Problem requirements ▸
Only the lines from the beginning of the data through the one with "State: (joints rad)" belong in the answer, each retyped exactly, with pictures left out.

*** Opening Provided entries ***

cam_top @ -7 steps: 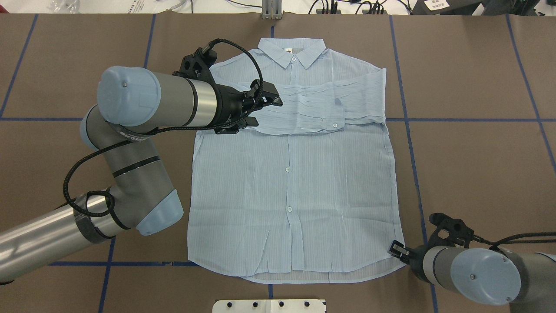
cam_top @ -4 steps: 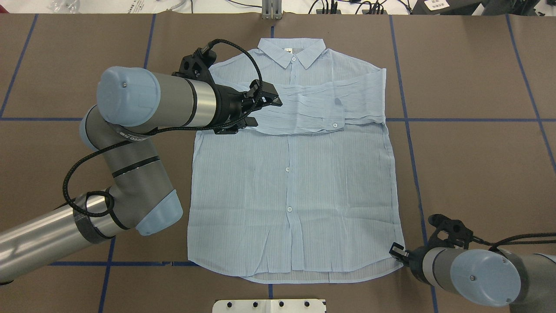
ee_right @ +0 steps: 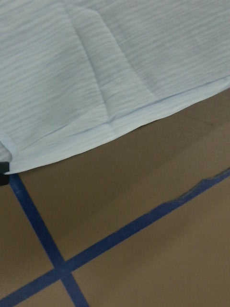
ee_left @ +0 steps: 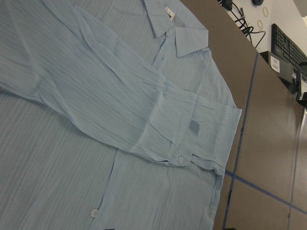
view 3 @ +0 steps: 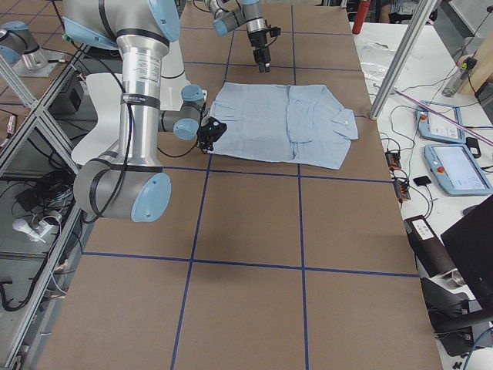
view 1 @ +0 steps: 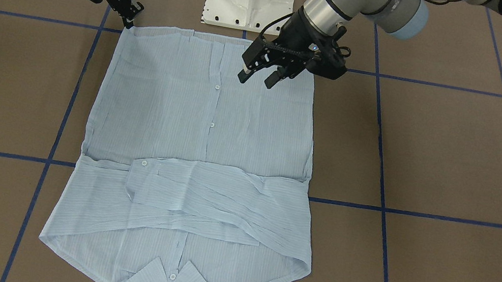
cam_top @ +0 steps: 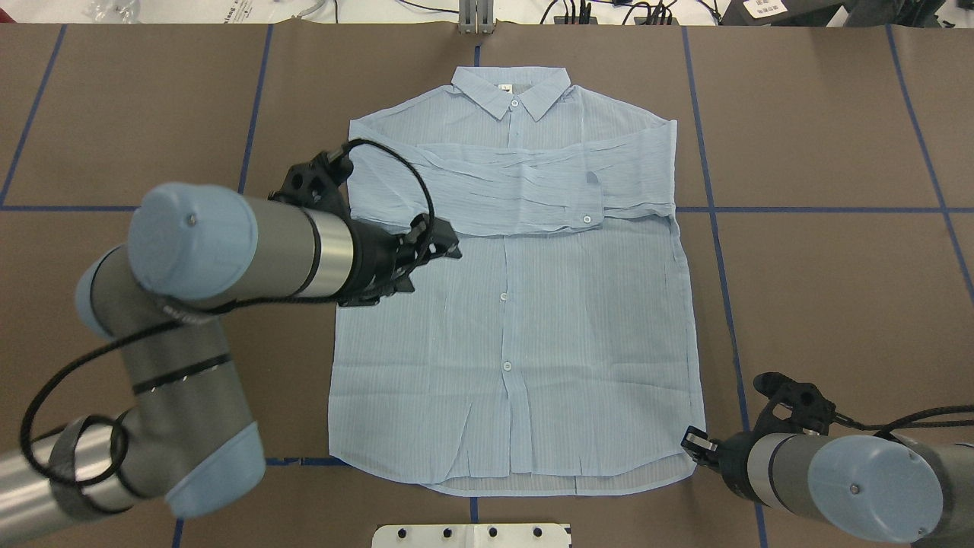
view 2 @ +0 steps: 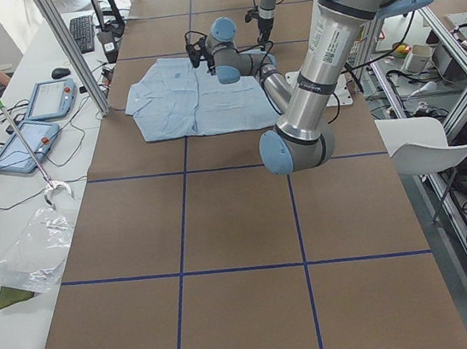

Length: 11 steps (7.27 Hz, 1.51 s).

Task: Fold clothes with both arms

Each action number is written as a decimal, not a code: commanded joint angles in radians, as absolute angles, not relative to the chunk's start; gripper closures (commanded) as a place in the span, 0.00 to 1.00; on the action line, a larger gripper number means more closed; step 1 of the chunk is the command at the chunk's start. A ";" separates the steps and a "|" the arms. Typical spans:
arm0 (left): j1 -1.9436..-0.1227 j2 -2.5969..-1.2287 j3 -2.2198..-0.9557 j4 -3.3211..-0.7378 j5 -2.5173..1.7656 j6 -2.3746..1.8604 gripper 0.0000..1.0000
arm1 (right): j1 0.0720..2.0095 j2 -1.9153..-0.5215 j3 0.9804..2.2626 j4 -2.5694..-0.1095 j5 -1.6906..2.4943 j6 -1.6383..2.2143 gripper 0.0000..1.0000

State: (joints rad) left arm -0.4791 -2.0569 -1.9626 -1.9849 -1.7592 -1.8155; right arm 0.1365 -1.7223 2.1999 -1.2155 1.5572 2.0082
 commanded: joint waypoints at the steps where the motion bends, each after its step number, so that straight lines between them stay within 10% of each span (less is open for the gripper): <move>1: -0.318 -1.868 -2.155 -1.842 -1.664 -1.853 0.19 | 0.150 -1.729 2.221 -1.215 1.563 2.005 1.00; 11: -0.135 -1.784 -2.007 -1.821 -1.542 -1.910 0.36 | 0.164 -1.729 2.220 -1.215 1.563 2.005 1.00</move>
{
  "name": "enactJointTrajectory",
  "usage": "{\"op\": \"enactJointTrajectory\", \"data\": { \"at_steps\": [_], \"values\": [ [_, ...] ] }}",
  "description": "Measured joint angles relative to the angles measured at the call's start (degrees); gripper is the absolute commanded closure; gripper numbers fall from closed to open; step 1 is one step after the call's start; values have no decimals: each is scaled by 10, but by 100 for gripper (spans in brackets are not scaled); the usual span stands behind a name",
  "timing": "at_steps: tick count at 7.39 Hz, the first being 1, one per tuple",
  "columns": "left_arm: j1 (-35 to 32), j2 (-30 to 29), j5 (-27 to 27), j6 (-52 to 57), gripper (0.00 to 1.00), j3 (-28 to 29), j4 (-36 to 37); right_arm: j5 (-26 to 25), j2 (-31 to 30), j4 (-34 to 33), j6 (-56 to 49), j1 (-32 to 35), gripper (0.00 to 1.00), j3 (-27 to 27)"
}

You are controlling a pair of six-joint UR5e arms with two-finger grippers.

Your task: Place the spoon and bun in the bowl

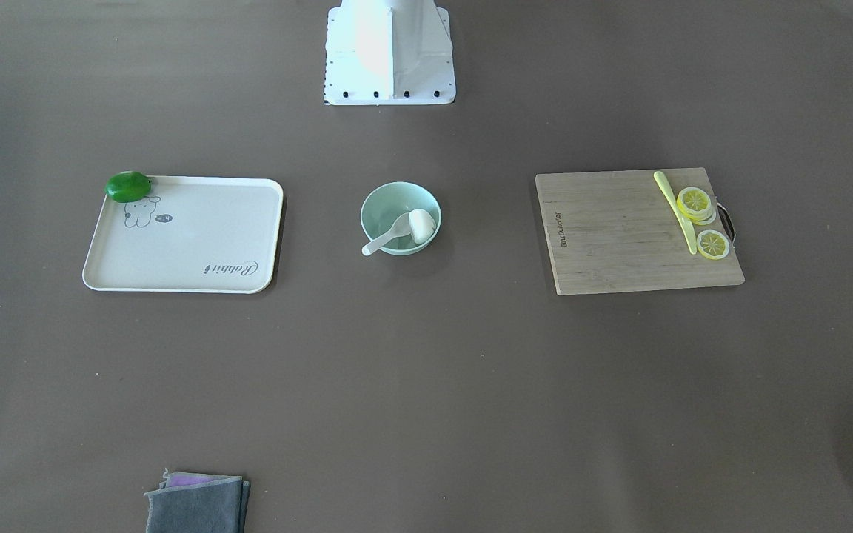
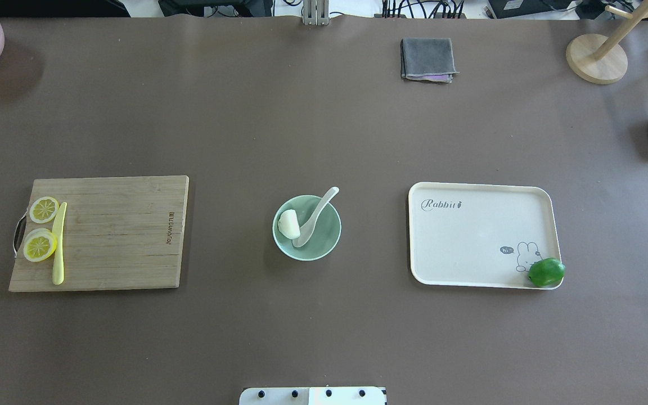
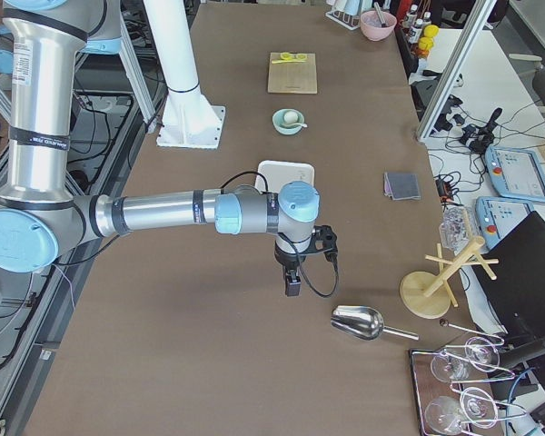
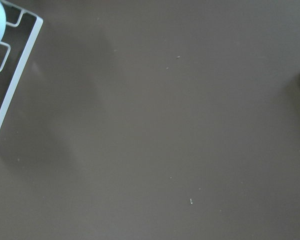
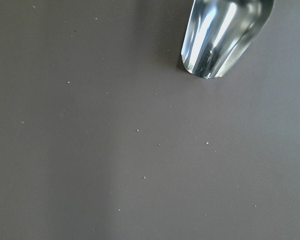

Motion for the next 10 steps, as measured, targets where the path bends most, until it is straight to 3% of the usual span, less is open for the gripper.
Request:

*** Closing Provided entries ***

Your solution ▸
cam_top @ -7 steps: 
cam_top @ -4 steps: 
ee_right @ +0 steps: 
ee_left @ +0 steps: 
view 3 @ +0 steps: 
view 1 @ +0 steps: 
cam_top @ +0 steps: 
view 2 @ +0 steps: 

Length: 11 steps (7.27 Hz, 1.51 s).

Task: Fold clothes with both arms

Each action number is written as a decimal, not a code: commanded joint angles in radians, as absolute angles, not relative to the chunk's start; gripper closures (commanded) as a place in the span, 0.00 to 1.00; on the action line, a larger gripper number means more closed; step 1 of the chunk is the command at the chunk's start. A ";" separates the steps and a "|" the arms. Typical spans:
arm0 (left): j1 -1.9436..-0.1227 j2 -2.5969..-1.2287 j3 -2.2198..-0.9557 j4 -3.3211..-0.7378 j5 -2.5173..1.7656 j6 -2.3746..1.8604 gripper 0.0000..1.0000
arm1 (right): j1 0.0720..2.0095 j2 -1.9153..-0.5215 j3 0.9804..2.2626 j4 -2.5694..-0.1095 j5 -1.6906..2.4943 j6 -1.6383..2.2143 gripper 0.0000..1.0000

State: (joints rad) left arm -0.4791 -2.0569 -1.9626 -1.9849 -1.7592 -1.8155; right arm 0.1365 -1.7223 2.1999 -1.2155 1.5572 2.0082

The exercise requires no additional answer.